Verona, cinghiali a far danni e ora anche i lupi. Imprenditori esasperati in Lessinia

Appello di Coldiretti alle istituzioni: "La colonia che ha trovato l’habitat ideale nelle nostre montagne sta attaccando manze, spaventando i bovini con conseguente perdita del latte e provocando aborti nelle vacche gravide"

Il mondo agricolo in montagna è a rischio. I continui danni e disagi provocati dai cinghiali uniti alla sopraggiunta preoccupazioni per la presenza dei lupi in Lessinia hanno indotto Coldiretti Verona a lanciare un appello alle Istituzioni interessate. Una lettera indirizzata al presidente della Provincia Giovanni Miozzi, al vice presidente e Assessore alle politiche del settore faunistico della Provincia di Verona Fabio Venturi, al presidente della Comunità montana della Lessinia Guido Pigozzi e a quella del Baldo Stefano Sandri nonché ai sindaci dei comuni interessati dalla questione per invitarli a una profonda riflessione sulla presenza di ungulati e predatori (lupi) in Lessinia e sulla loro compatibilità numerica con l’equilibrio del territorio, in quanto il problema ha assunto carattere di grave urgenza anche per quanto concerne la sicurezza.

“I nostri imprenditori agricoli sono esasperati - precisa Claudio Valente, presidente di Coldiretti Verona – e la situazione in montagna è grave. Oltre ai cinghiali che dissodano le malghe, danneggiando il manto compromettendo i pascoli, si aggiunge il problema lupi: la colonia che ha trovato l’habitat ideale nelle nostre montagne sta attaccando manze, spaventando i bovini in lattazione con conseguente perdita del latte e addirittura provocando aborti nelle vacche gravide. Nella nostra lettera mettiamo in evidenza che gli imprenditori agricoli subiscono gravissimi e ingenti danni diretti come l’attacco mortale ai capi di bestiame ma anche danni indiretti come nel caso di manze da ristallo, aborti, perdite di latte o dispersione della mandria sulle montagne dovuta allo spavento”.

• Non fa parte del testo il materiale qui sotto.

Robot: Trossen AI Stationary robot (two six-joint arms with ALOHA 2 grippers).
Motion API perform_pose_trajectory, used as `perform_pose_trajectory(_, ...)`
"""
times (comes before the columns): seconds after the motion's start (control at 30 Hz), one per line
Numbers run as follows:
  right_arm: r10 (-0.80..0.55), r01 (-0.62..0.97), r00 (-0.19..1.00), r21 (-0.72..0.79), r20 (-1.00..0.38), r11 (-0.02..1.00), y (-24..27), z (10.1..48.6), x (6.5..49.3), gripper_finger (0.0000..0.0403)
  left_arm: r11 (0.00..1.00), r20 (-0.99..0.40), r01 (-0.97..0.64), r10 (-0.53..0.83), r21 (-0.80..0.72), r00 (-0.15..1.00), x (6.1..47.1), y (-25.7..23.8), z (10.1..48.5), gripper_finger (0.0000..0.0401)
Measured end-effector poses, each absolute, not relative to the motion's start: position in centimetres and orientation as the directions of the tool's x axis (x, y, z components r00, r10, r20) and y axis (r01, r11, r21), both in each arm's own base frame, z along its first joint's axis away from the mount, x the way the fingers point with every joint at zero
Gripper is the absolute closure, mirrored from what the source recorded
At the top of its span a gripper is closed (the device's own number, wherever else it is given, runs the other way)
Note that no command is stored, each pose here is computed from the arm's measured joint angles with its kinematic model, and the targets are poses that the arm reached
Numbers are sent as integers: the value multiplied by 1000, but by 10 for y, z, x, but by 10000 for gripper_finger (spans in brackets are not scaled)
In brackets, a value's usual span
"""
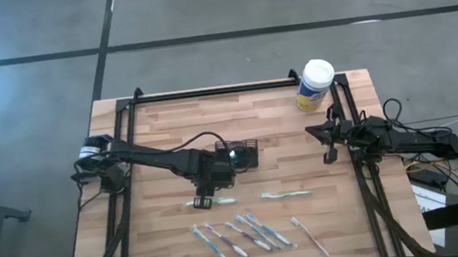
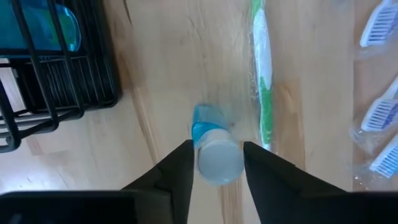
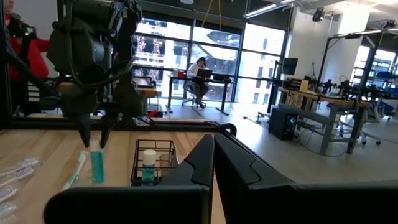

“Tutto questo – dice Pietro piccioni, direttore di Coldiretti Verona - mina la presenza della zootecnia in Lessinia creando una situazione in totale controtendenza rispetto alla linea della nuova Politica agricola comunitaria (Pac) che invece incentiva il ritorno in montagna delle imprese mettendo a disposizione maggiori fondi per la linea vacca-vitello. Il controsenso è evidente: da una parte s’incentiva la presenza degli animali e dall’altro si permette che vengano uccisi o che si danneggino i pascoli. Ci auguriamo, dunque – conclude Piccioni – che il nostro appello susciti prese di posizione e iniziative a favore degli imprenditori agricoli della montagna veronese”.